Time-frequency analysis of beach bacteria variations and its implication for recreational water quality modeling.

This paper exploited the potential of the wavelet analysis in resolving beach bacteria concentration and candidate explanatory variables across multiple time scales with temporal information preserved. The wavelet transform of E. coli concentration and its explanatory variables observed at Huntington Beach, Ohio in 2006 exhibited well-defined patterns of different time scales, phases, and durations, which cannot be clearly shown in conventional time-domain analyses. If linear regression modeling is to be used for the ease of implementation and interpretation,the wavelet-transformed regression model reveals that low model residual can be realized through matching major patterns and their phase angles between E. coli concentration and its explanatory variables. The property of pattern matching for linear regression models can be adopted as a criterion for choosing useful predictors, while phase matching further explains why intuitively good variables such as wave height and onshore wind speed were excluded from the optimal models by model selection processes in Frick et al. (Environ. Sci. Technol. 2008, 42,4818-4824).

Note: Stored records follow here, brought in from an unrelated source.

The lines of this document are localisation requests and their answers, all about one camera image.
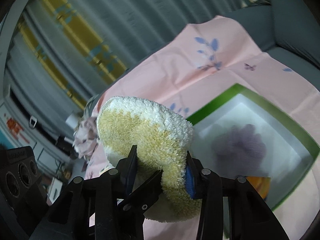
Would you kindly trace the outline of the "yellow white fluffy towel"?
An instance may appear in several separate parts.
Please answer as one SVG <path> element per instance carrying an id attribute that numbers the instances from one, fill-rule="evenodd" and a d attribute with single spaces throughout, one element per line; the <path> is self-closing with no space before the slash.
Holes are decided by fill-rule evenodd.
<path id="1" fill-rule="evenodd" d="M 111 166 L 137 146 L 135 187 L 154 172 L 163 172 L 163 193 L 146 211 L 147 219 L 173 223 L 199 215 L 201 201 L 193 200 L 185 189 L 186 157 L 194 129 L 183 116 L 148 99 L 114 96 L 98 113 L 97 132 Z"/>

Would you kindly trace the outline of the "blue Tempo tissue pack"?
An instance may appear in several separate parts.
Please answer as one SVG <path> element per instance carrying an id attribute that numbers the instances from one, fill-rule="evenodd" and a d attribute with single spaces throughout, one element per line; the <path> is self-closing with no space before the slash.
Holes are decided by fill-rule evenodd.
<path id="1" fill-rule="evenodd" d="M 269 190 L 270 190 L 271 178 L 248 176 L 248 177 L 246 177 L 246 179 L 255 188 L 257 193 L 259 193 L 259 195 L 264 200 L 266 200 L 266 198 L 268 197 Z"/>

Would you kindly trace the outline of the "purple mesh bath puff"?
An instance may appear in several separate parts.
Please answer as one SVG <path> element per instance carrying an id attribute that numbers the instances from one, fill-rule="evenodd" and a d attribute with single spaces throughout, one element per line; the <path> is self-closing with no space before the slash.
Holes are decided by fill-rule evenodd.
<path id="1" fill-rule="evenodd" d="M 214 167 L 220 176 L 234 178 L 258 173 L 266 155 L 266 145 L 255 126 L 232 126 L 212 142 Z"/>

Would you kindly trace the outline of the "crumpled beige cloth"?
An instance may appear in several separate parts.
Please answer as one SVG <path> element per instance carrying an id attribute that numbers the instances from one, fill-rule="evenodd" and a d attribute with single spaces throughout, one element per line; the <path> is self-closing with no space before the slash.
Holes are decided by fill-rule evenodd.
<path id="1" fill-rule="evenodd" d="M 73 148 L 78 154 L 78 158 L 84 158 L 85 161 L 90 161 L 93 152 L 98 146 L 96 117 L 87 119 L 81 118 L 74 131 Z"/>

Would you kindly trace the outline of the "green cardboard box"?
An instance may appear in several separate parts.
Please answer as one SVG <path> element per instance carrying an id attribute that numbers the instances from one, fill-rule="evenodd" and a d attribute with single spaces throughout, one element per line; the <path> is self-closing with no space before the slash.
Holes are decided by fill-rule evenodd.
<path id="1" fill-rule="evenodd" d="M 197 239 L 307 239 L 319 225 L 319 143 L 235 84 L 189 117 L 185 187 L 202 201 Z"/>

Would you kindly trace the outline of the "pink floral cloth sheet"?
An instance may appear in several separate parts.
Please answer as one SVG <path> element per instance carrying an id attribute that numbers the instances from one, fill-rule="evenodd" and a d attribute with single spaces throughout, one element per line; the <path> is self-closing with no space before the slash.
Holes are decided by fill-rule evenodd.
<path id="1" fill-rule="evenodd" d="M 290 239 L 300 239 L 319 211 L 319 91 L 309 78 L 261 51 L 239 22 L 217 16 L 189 24 L 102 94 L 165 105 L 195 127 L 191 153 L 224 176 L 271 178 L 267 204 Z M 258 167 L 216 154 L 233 126 L 252 124 L 266 145 Z"/>

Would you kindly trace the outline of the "grey sofa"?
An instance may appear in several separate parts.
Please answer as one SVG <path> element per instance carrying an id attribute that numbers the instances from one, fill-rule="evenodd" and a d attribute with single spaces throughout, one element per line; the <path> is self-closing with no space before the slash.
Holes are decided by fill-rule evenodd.
<path id="1" fill-rule="evenodd" d="M 303 0 L 271 0 L 224 16 L 239 22 L 263 52 L 282 64 L 319 68 L 319 23 Z"/>

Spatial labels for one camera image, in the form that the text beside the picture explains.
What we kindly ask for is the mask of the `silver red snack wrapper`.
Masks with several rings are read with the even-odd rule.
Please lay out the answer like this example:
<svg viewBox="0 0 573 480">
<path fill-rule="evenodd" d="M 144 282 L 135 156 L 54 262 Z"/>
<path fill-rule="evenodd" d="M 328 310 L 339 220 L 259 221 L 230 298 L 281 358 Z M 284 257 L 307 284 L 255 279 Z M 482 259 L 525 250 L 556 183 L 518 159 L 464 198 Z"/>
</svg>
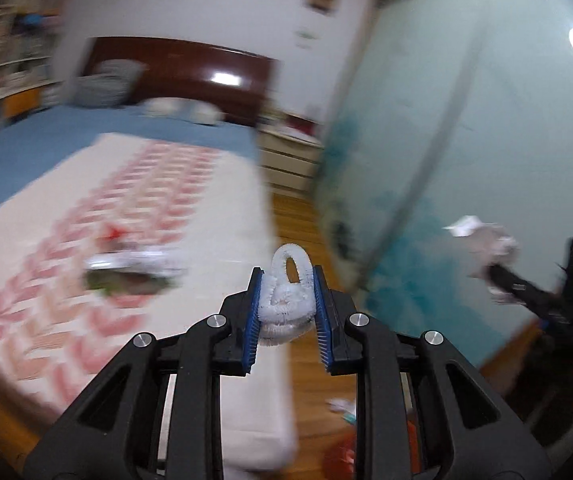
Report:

The phase angles defined by the wavelet analysis in the time-frequency domain can help identify the physical processes and interactions occurring between bacteria concentration and its explanatory variables. It was deduced, for this particular case, that wind events resulted in elevated E. coli concentration, wave height, and turbidity at the beach with a periodicity of 7-8 days. Wind events also brought about increased beach bacteria concentrations through large-scale current circulations in the lake with a period of 21 days. The time length for linear regression models with statistical robustness can also be deduced from the periods of the major patterns in bacteria concentration and explanatory variables, which explains and supplements the modeling efforts performed in (1).